Work instruction:
Every line from the one containing "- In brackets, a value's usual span" down to the last line of the listing below should be restated exactly, and nothing else.
====== Raw data
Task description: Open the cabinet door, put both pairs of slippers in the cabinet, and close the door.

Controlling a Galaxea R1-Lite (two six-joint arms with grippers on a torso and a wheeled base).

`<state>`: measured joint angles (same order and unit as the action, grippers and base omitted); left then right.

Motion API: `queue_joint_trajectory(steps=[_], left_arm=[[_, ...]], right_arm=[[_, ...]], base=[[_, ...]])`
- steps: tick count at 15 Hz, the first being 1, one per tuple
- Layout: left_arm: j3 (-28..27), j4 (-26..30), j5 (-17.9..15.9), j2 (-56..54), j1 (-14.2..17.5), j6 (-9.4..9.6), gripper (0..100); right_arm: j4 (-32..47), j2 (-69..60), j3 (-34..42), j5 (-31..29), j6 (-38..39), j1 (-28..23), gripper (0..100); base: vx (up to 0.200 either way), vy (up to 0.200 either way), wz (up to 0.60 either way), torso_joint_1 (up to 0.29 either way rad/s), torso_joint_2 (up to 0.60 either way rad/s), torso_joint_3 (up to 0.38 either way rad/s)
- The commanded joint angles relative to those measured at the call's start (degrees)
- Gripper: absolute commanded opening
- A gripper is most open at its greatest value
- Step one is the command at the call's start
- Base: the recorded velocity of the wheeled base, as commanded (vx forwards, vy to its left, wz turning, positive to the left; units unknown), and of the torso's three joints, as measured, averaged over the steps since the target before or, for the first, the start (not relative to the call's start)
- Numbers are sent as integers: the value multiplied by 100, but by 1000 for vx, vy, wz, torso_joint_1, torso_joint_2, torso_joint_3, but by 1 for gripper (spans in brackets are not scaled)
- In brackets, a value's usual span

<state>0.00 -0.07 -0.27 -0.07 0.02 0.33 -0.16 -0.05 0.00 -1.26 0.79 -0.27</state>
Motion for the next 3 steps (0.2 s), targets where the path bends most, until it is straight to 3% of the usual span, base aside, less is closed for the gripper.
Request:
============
Exercise output:
- In brackets, a value's usual span

<state>0.00 -0.07 -0.27 -0.07 0.02 0.33 -0.16 -0.05 0.00 -1.26 0.79 -0.27</state>
Motion for the next 3 steps (0.2 s), targets where the path bends most, until it is straight to 3% of the usual span, base aside, less is closed for the gripper.
Request:

There is nothing further in this answer.